Bifacial Gains for Fixed Tilt Systems
Bifacial panels are equipped with solar cells on both sides, allowing them to capture sunlight from the front and rear surfaces simultaneously. This innovative design has gained popularity due to recent advancements in manufacturing processes, making them a strong competitor to their monofacial counterparts.
To measure the performance of bifacial solar panels, two key metrics are used: Bifaciality factor and bifacial gain. Bifaciality factor represents the ratio of energy output from the back side of a bifacial panel to the energy output from the front side. On the other hand, bifacial gain measures the percentage increase in energy output of a bifacial panel compared to a Monofacial panel under the same conditions. It demonstrates the panel’s ability to capture and convert light from both sides.
For fixed tilt system projects located in India, the current bifacial gain typically ranges from 3% to 10%. Achieving this gain relies on three fundamental parameters.

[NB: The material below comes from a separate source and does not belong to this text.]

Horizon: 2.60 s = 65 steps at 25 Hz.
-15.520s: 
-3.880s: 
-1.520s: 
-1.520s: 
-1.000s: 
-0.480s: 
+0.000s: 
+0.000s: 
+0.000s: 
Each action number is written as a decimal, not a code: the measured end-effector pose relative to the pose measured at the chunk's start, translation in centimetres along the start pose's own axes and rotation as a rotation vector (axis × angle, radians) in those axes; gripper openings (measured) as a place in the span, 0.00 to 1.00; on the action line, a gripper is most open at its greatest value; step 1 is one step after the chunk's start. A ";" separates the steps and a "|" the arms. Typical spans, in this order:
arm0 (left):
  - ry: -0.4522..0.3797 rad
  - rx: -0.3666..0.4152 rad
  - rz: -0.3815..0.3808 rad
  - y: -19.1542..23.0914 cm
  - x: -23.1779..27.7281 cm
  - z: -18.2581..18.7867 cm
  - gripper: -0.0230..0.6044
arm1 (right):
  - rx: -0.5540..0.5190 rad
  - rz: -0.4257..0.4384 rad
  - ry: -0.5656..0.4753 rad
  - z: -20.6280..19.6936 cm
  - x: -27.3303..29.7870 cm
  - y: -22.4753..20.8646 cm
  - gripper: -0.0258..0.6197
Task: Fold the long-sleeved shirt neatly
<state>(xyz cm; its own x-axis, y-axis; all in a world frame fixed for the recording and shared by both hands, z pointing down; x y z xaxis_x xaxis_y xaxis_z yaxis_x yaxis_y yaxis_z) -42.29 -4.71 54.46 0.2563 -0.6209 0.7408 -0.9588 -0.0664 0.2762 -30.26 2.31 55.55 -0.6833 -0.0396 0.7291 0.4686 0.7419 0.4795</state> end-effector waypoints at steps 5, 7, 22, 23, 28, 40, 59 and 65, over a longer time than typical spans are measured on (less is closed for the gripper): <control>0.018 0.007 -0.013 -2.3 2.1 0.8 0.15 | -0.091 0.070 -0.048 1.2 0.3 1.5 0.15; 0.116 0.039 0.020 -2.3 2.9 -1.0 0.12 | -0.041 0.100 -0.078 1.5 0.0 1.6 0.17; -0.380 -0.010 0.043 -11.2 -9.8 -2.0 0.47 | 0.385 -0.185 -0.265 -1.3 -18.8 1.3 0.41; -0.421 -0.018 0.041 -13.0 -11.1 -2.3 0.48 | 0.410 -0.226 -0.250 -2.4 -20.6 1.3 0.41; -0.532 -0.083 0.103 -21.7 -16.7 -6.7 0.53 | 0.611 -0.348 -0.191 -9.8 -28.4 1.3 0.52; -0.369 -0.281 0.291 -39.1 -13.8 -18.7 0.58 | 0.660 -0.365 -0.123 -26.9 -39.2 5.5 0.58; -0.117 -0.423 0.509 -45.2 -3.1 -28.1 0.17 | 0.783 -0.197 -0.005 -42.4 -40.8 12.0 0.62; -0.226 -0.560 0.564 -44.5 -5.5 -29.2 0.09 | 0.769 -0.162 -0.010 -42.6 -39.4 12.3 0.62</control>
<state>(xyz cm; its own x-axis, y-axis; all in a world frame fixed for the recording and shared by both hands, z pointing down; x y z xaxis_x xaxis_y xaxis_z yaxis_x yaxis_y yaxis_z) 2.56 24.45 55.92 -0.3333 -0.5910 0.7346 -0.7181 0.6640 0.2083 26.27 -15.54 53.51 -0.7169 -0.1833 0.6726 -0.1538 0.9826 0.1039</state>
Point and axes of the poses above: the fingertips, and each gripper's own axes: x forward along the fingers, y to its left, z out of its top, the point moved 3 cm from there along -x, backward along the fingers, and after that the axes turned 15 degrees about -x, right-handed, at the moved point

The most significant parameter is the amount of irradiance received on the rear side and is dependent on the parameters illustrated in the figure above. Furthermore, this in-turn has an impact on area utilized, tonnage of module mounting structures (MMS) and cabling; therefore, it is the skill of the designer to optimize the configuration based on trade-off occurring between the energy gain and the overall impact on plant BOS. SgurrEnergy has the capability to optimize a bifacial based fixed tilt system such that this is realized in terms of least LCOE considering geographical and climatic conditions.
A major parameter that affects the bifacial gain of a solar panels is the albedo, which measures the reflecting power of a surface. Albedo values vary depending on the type of terrain and can fluctuate throughout the year. Different types of surfaces have varying typical albedo values, which have been mentioned in a table below. The third parameter is the view factor, which affects the Bifaciality gain of the solar panel and is directly linked to the positioning and geometry of the solar panels relative to the ground.

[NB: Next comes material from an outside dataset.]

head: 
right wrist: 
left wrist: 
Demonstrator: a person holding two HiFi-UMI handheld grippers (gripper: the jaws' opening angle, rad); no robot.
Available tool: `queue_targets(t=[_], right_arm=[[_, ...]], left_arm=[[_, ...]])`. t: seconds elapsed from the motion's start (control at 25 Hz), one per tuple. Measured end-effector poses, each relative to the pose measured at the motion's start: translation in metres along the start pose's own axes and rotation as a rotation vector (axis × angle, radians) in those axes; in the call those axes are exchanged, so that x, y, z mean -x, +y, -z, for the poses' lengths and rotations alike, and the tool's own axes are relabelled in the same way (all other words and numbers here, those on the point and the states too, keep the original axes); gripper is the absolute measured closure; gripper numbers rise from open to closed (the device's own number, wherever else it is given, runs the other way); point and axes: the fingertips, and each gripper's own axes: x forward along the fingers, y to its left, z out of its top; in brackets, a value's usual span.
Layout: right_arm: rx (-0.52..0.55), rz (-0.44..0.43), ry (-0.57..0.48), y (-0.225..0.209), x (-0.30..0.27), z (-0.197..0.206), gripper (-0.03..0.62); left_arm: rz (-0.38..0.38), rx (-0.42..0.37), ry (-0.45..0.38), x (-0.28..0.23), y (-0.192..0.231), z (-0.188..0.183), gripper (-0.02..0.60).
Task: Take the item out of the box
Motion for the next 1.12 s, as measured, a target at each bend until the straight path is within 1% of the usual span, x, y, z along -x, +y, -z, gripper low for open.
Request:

To analyze the Bifacial gain from an analytical standpoint, the concept of the normalized height-aspect ratio is often employed. This method ensures that the size of the panel does not matter as long as it is installed at a certain distance from the ground. The higher the panel is installed, the wider the area it can capture sunlight from, resulting in more energy production.
Additionally geometric factors can impact the bifacial gain in fixed tilt condition. One such factor is the obliquity of solar rays impacting the collector, which increases when using a two-panel array compared to a single panel array. This obliquity variation results in less intense reflected irradiance captured by the cells. Additionally, rear mismatch and rear shading factor are two primary parameters that contribute to the adjustment of captured irradiance.

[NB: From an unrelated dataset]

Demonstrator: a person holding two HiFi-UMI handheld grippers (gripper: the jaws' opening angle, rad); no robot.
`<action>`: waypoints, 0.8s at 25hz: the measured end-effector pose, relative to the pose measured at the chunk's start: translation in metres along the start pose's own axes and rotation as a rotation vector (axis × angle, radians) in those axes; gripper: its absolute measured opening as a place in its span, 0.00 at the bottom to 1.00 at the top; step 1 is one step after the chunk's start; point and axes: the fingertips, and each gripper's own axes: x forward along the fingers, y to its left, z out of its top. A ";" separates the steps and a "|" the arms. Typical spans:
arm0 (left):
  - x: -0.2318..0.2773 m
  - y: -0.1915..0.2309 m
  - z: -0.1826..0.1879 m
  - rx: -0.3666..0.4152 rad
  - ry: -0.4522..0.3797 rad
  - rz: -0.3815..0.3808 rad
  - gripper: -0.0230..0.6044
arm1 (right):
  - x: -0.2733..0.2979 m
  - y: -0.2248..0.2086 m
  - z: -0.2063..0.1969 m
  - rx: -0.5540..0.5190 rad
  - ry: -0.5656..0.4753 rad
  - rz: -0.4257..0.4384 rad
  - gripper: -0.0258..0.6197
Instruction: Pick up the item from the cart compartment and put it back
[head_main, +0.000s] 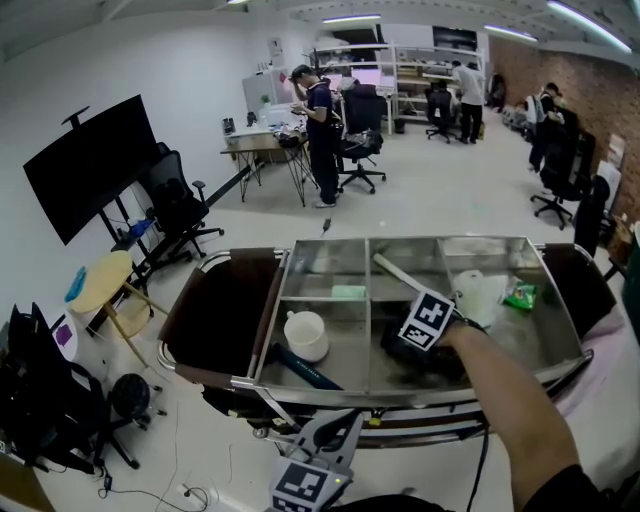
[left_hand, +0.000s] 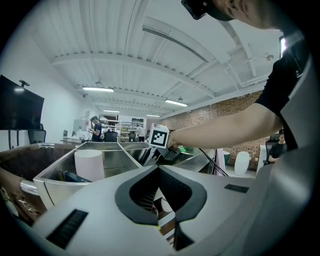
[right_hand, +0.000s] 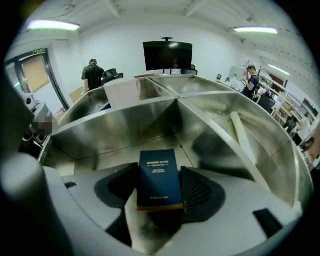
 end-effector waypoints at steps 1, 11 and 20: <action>0.000 0.000 0.000 0.000 -0.001 -0.001 0.04 | 0.000 0.001 0.000 -0.001 0.001 0.002 0.50; -0.001 0.000 -0.003 0.002 0.009 -0.004 0.04 | -0.001 0.000 0.001 -0.047 -0.017 -0.026 0.53; -0.005 0.000 0.000 -0.006 0.003 0.002 0.04 | -0.001 0.002 0.000 0.019 -0.006 0.004 0.45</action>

Moreover, the bifacial gain can be further improved by optimizing the installation process based on factors such as open field installations with ample ground space, high albedo or reflective surfaces, fluctuating weather conditions, and a focus on maximizing energy yield and cost-effectiveness.
Bifacial solar panels have become more cost-effective in recent years due to advancements in the manufacturing process. They offer numerous advantages over Monofacial panels, including higher energy yield and stable production; with the difference in costing over monofacial being negligible.
Implementing a bifacial fixed tilt system based on these factors can help optimize energy output, enhance system efficiency, and achieve long-term economic benefits. However, installing bifacial panels with a higher support structure requires consideration of other technical factors such as soil type and wind load.
In conclusion, bifacial solar panels offer significant advantages over their Monofacial counterparts and have the potential to make a significant contribution to the solar industry. By continuing to optimize their design and manufacturing processes and by considering the best installation practices, bifacial panels can continue to evolve and offer even more benefits in the future.